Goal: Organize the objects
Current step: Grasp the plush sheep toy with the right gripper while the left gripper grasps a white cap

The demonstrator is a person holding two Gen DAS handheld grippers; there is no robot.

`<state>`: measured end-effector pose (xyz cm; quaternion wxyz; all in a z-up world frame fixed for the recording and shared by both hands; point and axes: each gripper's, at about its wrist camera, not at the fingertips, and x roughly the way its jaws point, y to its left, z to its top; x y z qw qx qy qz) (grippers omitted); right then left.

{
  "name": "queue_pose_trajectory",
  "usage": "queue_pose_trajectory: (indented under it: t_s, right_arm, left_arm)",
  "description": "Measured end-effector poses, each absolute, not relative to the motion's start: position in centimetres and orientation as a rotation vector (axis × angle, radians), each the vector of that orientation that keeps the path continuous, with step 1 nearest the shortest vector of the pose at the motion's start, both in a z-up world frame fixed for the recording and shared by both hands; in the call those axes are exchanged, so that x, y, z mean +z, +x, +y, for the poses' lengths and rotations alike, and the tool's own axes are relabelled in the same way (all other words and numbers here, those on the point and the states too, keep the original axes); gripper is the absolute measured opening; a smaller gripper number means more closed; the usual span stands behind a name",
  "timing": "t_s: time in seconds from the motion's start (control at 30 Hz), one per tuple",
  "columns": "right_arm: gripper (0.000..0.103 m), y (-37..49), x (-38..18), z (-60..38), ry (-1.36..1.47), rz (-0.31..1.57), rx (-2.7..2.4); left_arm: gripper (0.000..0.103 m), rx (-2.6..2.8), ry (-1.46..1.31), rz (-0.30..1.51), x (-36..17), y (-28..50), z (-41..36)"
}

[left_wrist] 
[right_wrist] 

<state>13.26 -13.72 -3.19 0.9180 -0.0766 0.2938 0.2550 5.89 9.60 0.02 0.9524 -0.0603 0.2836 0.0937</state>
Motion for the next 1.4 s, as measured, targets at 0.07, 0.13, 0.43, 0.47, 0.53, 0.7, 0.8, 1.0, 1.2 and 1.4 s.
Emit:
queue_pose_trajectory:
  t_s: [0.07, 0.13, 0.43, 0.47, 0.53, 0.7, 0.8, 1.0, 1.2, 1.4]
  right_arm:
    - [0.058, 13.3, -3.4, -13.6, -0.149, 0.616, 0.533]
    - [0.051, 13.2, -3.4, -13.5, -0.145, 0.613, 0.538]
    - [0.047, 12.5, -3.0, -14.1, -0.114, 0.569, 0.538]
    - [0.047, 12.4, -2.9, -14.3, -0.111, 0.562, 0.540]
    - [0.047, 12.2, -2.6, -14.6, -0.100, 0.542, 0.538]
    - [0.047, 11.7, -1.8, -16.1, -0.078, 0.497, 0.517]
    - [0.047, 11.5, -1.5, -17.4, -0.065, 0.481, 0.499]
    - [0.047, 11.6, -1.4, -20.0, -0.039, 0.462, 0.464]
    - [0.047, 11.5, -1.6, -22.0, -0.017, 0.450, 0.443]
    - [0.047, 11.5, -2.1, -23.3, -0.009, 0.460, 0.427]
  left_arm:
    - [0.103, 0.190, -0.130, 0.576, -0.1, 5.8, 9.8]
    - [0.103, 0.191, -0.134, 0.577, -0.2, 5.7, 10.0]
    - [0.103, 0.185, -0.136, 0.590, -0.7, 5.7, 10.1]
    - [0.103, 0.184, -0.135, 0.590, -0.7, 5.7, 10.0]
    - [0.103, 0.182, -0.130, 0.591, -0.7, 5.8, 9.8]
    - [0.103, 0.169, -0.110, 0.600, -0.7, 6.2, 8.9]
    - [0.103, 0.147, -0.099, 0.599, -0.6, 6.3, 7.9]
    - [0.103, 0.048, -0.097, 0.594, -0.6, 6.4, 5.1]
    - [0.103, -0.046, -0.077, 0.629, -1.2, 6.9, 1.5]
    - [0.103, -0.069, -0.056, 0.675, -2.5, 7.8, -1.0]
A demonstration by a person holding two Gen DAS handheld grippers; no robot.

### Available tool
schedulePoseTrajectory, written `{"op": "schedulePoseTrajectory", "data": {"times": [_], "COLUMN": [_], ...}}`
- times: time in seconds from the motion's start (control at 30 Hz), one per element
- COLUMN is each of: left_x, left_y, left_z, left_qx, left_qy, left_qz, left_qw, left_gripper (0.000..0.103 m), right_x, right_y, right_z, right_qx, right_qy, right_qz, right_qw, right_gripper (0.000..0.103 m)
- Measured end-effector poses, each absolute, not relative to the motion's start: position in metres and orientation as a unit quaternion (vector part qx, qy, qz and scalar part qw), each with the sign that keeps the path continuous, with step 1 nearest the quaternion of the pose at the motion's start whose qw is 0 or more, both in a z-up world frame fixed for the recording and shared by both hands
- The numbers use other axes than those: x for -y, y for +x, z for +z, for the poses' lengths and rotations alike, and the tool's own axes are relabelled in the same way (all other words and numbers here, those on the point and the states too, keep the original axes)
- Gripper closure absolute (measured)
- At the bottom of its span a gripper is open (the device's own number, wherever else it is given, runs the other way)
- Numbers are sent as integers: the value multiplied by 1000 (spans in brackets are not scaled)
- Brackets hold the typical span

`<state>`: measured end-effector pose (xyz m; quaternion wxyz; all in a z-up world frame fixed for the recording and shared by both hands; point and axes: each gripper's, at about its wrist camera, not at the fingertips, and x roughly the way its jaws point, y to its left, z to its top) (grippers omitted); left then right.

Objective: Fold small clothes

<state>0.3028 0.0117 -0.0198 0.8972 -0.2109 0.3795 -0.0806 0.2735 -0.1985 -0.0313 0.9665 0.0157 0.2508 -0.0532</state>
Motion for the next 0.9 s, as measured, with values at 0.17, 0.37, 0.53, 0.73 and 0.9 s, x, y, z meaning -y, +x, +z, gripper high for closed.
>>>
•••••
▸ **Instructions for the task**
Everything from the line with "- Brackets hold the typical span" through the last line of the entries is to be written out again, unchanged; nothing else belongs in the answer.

▸ **Exercise answer**
- Brackets hold the typical span

`<state>`: measured end-effector pose (xyz m; quaternion wxyz; all in a z-up world frame fixed for the recording and shared by both hands; point and axes: each gripper's, at about its wrist camera, not at the fingertips, and x roughly the way its jaws point, y to its left, z to its top) (grippers omitted); left then right.

Objective: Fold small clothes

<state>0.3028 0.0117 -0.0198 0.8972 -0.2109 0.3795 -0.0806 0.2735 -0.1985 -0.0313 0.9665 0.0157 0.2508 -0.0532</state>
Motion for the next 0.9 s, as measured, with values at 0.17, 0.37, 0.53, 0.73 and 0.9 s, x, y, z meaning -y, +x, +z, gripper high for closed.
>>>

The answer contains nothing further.